How to Approach This Question
Break the problem into smaller parts and analyze each logically.
Key Explanation
This topic involves history present illness. A strong answer should include explanation, application, and examples.
Original Question
History of present illness: The patient is a 72-year-old male who was involved in an interpersonal alternation at approximately 1:30 am. He presented to the emergency department with complaints of pain and swelling to the right side of the face. The patient had been struck multiple times with the butt end of a handgun. He denied loss of consciousness. The attack was witnessed, and the witnesses also claim there was no loss of consciousness. He presented with pain and swelling on the right side of his face in the temporal region and in the right eye region. He had a small abrasion on the top of his head and on the right forehead. No lacerations were noted. He had no diplopia. The past medical and surgical histories were noncontributory.
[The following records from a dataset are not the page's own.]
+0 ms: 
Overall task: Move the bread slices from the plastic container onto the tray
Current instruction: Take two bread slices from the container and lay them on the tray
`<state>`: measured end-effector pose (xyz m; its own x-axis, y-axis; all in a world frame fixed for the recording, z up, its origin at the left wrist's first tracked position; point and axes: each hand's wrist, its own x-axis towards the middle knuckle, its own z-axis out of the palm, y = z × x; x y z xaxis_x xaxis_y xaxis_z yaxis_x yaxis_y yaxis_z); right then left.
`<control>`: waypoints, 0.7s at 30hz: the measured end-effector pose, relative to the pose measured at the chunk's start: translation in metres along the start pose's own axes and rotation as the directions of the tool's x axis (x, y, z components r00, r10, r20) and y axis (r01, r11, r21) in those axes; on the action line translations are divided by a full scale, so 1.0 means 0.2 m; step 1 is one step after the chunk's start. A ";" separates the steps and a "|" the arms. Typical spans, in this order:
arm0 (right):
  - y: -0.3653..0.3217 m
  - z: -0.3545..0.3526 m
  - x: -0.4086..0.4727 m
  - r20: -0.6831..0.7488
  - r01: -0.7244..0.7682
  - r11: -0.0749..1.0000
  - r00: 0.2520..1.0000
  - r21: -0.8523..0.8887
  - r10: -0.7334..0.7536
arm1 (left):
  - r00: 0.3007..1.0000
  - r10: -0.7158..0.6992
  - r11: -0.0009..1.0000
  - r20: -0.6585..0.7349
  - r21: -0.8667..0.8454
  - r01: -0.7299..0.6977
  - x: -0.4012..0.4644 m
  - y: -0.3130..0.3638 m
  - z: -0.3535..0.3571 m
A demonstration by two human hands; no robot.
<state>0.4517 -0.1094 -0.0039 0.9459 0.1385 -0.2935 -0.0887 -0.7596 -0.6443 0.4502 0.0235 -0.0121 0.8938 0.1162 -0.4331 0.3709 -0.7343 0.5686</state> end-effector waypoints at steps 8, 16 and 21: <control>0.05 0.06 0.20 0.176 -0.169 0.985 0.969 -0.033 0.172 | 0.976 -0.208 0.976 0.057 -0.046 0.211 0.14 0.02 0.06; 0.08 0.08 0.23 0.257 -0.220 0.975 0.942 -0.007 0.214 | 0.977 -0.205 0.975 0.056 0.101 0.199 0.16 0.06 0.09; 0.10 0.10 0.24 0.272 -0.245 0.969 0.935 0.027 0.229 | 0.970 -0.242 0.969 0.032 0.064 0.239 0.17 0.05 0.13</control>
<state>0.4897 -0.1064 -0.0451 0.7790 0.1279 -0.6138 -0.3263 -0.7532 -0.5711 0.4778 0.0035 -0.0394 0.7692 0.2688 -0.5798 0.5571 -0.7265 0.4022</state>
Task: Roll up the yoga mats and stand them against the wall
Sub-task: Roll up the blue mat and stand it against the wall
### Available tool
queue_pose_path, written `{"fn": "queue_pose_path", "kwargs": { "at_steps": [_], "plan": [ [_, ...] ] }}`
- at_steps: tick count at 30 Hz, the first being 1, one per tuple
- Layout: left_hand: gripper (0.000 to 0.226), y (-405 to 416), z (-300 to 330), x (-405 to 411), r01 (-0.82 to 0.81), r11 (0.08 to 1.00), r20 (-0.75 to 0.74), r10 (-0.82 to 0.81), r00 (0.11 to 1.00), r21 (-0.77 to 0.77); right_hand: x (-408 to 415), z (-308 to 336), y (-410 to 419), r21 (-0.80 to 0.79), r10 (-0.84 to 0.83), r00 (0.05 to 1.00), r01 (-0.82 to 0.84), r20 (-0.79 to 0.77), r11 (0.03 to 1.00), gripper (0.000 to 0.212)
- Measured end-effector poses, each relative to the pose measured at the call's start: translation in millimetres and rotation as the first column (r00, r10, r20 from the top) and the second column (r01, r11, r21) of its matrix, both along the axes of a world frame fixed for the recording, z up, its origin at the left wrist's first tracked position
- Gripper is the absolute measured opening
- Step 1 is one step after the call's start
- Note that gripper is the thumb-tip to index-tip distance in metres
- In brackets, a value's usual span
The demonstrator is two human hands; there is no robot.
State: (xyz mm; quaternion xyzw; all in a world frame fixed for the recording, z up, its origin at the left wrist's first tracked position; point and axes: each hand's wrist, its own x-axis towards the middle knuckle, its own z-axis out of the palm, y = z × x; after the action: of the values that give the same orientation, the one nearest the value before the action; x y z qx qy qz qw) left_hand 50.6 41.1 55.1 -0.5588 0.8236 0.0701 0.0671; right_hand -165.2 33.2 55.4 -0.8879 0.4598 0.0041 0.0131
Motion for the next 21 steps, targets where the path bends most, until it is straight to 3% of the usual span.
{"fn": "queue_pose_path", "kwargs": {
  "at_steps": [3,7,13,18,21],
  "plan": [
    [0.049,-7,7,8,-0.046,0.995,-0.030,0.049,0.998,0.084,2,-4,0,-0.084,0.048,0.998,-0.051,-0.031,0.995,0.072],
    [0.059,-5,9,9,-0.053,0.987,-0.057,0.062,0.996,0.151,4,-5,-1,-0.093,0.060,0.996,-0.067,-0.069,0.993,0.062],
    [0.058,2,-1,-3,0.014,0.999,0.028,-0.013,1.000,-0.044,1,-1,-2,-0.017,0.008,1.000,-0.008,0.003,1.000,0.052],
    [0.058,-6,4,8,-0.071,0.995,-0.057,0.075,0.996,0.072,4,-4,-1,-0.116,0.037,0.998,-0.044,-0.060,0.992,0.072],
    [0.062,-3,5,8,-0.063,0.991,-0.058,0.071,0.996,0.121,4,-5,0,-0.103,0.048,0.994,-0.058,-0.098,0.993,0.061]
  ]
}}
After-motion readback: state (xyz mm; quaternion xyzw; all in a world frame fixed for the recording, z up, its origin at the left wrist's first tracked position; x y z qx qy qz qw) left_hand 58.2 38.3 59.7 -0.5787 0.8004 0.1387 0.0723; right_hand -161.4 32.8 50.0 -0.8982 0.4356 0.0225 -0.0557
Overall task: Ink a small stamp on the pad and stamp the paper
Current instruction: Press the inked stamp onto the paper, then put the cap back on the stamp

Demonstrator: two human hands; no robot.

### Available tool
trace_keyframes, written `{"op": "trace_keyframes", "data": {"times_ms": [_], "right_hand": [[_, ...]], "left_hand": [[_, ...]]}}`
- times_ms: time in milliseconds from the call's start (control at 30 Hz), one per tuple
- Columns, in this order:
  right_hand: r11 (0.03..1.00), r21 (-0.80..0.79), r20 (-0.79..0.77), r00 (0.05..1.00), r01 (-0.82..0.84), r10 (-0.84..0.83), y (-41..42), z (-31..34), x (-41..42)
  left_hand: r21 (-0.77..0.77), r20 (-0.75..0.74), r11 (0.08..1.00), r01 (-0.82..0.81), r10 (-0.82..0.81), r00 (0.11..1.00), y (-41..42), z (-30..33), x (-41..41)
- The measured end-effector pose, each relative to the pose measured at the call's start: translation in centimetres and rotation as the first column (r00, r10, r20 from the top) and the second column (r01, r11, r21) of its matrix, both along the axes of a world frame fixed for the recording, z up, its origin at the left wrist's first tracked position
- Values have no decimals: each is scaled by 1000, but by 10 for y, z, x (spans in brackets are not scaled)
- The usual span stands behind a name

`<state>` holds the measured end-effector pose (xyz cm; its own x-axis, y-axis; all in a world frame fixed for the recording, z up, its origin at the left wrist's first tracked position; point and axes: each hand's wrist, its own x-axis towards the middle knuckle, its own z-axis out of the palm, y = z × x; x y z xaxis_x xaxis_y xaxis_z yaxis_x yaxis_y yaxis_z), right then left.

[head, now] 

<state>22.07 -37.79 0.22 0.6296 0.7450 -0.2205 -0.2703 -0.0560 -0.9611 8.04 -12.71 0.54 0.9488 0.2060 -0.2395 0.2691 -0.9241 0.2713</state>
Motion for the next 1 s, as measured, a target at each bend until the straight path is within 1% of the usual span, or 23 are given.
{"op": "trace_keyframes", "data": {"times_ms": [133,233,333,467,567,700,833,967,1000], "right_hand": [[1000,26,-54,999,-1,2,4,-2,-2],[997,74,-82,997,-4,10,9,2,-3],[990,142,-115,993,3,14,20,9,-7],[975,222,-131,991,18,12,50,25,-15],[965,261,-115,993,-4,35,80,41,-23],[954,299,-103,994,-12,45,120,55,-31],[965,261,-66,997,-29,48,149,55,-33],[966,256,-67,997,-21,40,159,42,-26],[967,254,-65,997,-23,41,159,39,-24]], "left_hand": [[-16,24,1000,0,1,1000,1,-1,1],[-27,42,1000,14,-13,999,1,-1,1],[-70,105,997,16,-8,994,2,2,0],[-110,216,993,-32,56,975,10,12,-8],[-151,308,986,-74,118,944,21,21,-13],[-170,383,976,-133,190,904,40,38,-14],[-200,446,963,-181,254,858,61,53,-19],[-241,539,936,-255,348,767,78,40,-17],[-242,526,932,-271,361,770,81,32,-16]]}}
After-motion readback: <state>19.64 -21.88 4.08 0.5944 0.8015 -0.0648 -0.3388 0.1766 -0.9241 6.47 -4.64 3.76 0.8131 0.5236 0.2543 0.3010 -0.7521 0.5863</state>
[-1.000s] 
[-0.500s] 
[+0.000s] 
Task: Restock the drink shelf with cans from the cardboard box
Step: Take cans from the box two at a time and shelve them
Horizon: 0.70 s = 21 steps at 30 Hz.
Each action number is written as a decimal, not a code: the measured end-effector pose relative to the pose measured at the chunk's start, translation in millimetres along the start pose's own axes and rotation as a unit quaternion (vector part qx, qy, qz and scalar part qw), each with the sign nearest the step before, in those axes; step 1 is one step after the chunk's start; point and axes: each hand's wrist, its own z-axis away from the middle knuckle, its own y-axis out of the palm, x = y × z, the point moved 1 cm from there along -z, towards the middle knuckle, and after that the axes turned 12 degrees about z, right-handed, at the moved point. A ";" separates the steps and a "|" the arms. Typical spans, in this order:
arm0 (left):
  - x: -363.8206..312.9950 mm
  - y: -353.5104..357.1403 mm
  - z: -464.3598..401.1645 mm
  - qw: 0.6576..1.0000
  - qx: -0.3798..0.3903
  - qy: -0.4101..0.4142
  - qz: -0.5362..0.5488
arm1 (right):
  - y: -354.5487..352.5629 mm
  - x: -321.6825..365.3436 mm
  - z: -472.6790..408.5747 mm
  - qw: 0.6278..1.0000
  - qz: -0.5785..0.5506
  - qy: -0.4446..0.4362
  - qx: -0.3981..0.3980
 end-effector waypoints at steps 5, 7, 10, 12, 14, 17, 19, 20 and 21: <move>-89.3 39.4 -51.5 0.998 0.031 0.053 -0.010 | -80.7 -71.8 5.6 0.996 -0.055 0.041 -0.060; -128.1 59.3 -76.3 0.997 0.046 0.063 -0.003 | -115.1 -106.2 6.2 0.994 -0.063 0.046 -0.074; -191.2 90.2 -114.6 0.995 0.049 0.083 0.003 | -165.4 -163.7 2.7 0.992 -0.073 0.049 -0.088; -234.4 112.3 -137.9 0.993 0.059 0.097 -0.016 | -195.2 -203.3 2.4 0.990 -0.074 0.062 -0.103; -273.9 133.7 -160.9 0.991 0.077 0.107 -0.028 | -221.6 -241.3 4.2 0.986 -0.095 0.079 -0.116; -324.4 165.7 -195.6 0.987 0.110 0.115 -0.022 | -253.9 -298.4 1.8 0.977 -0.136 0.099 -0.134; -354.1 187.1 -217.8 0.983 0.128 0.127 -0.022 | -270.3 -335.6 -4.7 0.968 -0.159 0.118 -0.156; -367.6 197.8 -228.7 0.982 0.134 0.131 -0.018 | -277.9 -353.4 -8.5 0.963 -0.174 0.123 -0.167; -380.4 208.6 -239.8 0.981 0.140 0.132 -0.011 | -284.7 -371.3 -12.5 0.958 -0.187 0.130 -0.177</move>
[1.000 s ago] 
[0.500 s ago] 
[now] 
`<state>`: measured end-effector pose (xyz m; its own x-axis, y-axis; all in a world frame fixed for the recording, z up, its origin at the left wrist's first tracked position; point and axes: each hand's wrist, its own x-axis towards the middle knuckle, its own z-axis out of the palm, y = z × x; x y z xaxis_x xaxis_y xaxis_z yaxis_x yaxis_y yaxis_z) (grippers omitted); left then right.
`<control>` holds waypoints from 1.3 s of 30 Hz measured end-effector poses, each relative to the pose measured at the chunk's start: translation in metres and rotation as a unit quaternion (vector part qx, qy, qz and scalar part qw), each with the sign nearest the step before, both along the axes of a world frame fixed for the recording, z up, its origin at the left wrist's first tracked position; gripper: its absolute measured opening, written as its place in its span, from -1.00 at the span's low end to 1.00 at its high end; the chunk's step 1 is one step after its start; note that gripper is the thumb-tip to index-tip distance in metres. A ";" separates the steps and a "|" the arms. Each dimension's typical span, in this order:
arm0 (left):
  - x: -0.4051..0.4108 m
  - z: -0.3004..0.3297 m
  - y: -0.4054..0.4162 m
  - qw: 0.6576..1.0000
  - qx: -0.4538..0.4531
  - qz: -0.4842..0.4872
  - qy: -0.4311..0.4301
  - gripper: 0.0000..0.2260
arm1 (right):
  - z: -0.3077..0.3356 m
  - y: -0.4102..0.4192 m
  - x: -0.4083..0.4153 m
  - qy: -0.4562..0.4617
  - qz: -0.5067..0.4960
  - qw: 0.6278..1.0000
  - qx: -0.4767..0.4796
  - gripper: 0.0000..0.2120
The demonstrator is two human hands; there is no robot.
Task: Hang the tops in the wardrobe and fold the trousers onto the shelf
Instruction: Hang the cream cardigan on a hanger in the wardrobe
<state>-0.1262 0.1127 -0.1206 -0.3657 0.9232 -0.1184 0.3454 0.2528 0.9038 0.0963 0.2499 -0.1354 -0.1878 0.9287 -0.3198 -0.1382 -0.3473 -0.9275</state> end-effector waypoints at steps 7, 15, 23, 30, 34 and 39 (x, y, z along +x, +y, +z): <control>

The patient was taking no medications and had no allergies. Laboratory Data: Admission x-rays and CT scan revealed a nondisplaced right zygoma fracture and an orbital floor fracture with slight limitation of his upward gaze on physical examination. Hospital course: He was taken to the operating room from open reduction of the facial fracture and placement of a Silastic implant to right orbital floor fracture, which was accomplished without difficulty or complication. The patient tolerated the procedure well. Postoperative courses was uncomplicated. He received intravenous antibiotics throughout his hospital stay. Currently, he is tolerating a general diet without problems. He was up and above, ambulating without difficulty. He will be seen here at the hospital on Saturday for suture removal. Discharge medications: Keflex, 500 mg to be taken q.i.d. for 1 week. Final Diagnoses: Right orbital fracture, right zygoma fracture, and abrasions of the head. Operations: Exploration and placement of a Silastic implant to the right orbital floor fracture. Codes Assigned: Principal DX: S02.3XX Additional Diagnoses Codes: S02.402A Procedure codes: 0NSN3ZZ, 0NSP04Z Do you agree with the ICD-10-CM codes assigned? If not, what ICD-10-CM codes should by assigned? Do you agree with the ICD-10-PCS codes assigned? If no, what ICD-10-PCS codes should be assigned? Do you have any concerns/issues for a physician query?